高田氏:朝日新聞社として、オープンイノベーションを展開していきたいということで、外部の方がたとつながることを考えています。大きく「未来メディアプロジェクト」を設定して、新しい動きを展開しています。すでにMITメディアラボとのシンポジュウムを実施しており、「データジャーナリズム・アイデアソン、ハッカソン」も展開しました。こうした一連の動きの1つとして、最先端テクノロジに挑戦するということで、このたび「Wearable Tech Expo in Tokyo」を開催します。
--開催の経緯は?
竹原氏:メディアラボができて間もないころ、どういう取り組みをしていくかを考えていました。僕はアイアンマンという映画が大好きで、主人公のトニー・スタークという社長がパワードスーツを着て活躍するというお話です。あの世界のトニー・スタークがメディアを創ったらどうなるだろうか、ということを話ながら実際のプロダクトを作ってみようかという話にもなりました。

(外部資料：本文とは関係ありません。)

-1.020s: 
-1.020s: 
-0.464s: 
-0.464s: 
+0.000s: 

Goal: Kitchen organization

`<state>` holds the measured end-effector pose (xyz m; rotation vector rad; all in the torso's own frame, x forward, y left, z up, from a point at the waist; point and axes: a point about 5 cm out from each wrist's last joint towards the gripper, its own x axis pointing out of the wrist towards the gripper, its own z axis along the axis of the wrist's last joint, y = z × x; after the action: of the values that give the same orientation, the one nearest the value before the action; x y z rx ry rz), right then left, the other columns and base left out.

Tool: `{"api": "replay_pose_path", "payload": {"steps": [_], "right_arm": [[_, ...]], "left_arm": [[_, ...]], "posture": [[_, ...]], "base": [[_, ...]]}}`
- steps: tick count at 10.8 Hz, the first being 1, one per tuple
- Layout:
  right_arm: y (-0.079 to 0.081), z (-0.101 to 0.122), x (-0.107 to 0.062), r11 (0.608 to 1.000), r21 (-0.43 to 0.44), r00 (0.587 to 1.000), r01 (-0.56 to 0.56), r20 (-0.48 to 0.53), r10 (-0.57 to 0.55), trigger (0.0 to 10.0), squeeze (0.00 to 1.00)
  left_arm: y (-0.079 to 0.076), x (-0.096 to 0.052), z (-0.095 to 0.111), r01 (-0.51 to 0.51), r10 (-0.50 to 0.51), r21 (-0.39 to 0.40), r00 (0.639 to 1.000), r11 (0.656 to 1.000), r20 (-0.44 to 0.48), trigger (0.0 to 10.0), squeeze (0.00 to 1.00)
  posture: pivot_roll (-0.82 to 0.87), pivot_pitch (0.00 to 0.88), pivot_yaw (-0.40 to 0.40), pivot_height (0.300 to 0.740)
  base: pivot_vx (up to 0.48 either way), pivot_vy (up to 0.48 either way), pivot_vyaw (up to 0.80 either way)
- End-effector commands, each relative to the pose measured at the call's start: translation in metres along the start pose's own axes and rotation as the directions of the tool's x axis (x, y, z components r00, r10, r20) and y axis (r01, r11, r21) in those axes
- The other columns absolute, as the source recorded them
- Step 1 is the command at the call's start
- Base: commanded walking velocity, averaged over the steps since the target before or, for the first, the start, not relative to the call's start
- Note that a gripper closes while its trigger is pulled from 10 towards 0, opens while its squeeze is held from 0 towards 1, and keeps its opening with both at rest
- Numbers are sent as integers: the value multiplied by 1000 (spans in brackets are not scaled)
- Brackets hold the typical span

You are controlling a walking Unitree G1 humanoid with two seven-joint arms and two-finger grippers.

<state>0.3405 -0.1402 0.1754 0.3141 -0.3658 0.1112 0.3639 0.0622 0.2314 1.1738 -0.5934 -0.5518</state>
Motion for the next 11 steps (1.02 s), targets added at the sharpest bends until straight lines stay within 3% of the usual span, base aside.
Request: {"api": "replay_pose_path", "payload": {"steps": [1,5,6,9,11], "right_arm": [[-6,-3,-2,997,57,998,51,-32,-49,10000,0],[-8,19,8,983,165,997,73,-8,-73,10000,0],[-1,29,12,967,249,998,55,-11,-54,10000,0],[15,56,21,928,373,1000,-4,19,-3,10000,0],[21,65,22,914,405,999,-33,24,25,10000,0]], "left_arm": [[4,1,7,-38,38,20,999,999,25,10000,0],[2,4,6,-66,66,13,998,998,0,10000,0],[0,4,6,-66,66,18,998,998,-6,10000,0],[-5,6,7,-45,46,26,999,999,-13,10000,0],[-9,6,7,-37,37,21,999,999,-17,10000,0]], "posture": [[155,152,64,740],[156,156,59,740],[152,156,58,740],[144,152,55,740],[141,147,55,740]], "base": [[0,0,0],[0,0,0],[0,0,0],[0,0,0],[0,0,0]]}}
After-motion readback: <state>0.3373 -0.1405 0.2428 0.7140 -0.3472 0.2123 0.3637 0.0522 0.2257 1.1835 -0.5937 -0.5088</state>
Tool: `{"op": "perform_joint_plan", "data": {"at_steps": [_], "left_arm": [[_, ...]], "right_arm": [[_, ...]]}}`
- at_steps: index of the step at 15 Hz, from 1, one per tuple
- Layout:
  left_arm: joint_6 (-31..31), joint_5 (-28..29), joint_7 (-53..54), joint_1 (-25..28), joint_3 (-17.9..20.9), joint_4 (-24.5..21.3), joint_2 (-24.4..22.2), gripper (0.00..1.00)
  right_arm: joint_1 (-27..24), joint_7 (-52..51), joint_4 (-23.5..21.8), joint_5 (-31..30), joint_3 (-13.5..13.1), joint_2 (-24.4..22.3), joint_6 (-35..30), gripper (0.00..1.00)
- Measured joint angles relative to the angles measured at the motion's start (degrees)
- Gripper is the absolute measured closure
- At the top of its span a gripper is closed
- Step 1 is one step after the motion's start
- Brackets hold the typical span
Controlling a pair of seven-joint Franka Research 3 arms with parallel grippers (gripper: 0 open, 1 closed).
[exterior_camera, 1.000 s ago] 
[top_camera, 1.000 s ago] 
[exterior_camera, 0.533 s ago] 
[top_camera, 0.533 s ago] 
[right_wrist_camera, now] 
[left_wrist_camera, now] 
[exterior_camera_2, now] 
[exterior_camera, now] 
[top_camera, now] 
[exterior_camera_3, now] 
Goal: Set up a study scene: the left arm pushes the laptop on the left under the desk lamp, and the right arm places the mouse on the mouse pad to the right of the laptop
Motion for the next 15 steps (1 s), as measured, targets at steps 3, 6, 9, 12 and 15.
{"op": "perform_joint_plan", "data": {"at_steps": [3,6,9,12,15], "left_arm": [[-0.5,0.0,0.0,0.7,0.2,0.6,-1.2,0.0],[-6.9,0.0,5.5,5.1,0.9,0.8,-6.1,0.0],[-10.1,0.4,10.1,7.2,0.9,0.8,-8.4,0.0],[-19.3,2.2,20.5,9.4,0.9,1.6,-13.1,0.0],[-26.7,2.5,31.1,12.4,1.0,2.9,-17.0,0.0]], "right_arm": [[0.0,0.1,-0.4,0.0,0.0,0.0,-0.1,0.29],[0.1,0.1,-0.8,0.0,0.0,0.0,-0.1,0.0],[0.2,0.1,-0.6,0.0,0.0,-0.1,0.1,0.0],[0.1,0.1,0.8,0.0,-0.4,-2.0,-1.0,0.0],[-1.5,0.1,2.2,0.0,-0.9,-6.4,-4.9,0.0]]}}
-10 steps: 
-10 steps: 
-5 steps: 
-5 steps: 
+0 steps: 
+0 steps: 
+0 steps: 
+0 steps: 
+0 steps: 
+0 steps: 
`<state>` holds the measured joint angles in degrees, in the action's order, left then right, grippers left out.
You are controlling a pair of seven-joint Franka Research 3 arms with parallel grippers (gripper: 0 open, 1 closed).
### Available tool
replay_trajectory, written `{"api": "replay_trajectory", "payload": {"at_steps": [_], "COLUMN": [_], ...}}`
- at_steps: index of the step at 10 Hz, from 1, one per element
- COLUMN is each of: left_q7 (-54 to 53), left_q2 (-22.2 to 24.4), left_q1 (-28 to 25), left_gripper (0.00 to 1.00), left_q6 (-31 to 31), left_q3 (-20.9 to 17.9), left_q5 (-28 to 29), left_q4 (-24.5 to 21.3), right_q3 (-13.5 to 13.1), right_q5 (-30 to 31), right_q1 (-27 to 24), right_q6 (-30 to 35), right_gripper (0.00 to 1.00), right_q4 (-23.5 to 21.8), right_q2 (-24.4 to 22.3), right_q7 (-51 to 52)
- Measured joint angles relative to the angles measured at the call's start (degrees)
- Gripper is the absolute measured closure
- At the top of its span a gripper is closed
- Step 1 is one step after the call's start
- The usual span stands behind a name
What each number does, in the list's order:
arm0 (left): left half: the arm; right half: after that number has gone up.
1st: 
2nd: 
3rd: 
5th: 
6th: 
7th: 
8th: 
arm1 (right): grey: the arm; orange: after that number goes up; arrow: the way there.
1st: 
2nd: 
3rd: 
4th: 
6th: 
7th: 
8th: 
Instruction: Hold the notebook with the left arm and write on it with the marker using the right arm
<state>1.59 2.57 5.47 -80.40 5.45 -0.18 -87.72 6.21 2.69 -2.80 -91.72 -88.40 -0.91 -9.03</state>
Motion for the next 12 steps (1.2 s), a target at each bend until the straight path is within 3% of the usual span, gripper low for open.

映画を見ながらいろいろと話が盛り上がったのですが、ちょうど博報堂DYメディアパートナーズのほうでもそのような話があって、これは一緒に何かやってみようということになったのです。当初は、「スタークチーム」と勝手に呼んでいたのですが、ここのメンバーがそのままこのイベントのメンバーになりました。僕はドラゴンボールも非常に好きで、特にその中に出てくるスカウターが好きで、どうしてもすべてにおいてこうした“ウェアラブル”視点が入ってしまいます。これが、はじめのきっかけです。
朝日新聞として見ると、ウェアラブルになってくるともっと人に近づく情報摂取になると考えています。そうなると、これまで以上に信頼性が必要になるでしょう。この情報は、そのまま摂取していい情報なのだろうかと。クラウドにあるビッグデータを含めて、情報が五感を行き来するときに、安心で安全な情報やデータをジャーナリズム以外にも、ウェアラブルだからこそできる情報産業として届けたいと思っています。こうした挑戦のきっかけとして、今回のイベントがあるのです。